*The task*. From the line containing "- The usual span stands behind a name" to the end of the listing, write out every line exactly; leave out everything else.

=== Section Start ===

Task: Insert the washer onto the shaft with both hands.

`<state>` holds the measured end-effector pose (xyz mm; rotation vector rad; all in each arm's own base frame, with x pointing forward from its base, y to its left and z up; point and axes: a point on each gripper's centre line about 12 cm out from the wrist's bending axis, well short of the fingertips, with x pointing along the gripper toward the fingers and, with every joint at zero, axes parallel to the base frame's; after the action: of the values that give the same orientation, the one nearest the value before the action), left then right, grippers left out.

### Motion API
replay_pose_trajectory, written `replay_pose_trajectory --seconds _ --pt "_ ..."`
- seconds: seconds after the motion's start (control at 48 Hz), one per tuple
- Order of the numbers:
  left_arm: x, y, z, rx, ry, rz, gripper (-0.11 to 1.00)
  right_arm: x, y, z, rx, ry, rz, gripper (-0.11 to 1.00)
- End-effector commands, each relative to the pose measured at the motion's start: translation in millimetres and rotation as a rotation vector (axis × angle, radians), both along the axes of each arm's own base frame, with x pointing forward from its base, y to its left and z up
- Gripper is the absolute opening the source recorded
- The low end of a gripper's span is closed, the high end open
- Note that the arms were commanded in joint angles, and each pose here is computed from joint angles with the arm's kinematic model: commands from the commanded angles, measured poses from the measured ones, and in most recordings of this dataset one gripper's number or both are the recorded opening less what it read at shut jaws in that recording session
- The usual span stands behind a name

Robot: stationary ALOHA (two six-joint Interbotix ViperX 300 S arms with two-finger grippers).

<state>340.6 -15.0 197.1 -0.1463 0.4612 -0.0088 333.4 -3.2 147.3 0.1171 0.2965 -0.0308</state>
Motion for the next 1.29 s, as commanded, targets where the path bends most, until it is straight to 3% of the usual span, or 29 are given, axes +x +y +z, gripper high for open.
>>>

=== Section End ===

*Output for this task*.
- The usual span stands behind a name

Robot: stationary ALOHA (two six-joint Interbotix ViperX 300 S arms with two-finger grippers).

<state>340.6 -15.0 197.1 -0.1463 0.4612 -0.0088 333.4 -3.2 147.3 0.1171 0.2965 -0.0308</state>
Motion for the next 1.29 s, as commanded, targets where the path bends most, until it is straight to 3% of the usual span, or 29 are given, axes +x +y +z, gripper high for open.
>>>

What this exercise required is now done.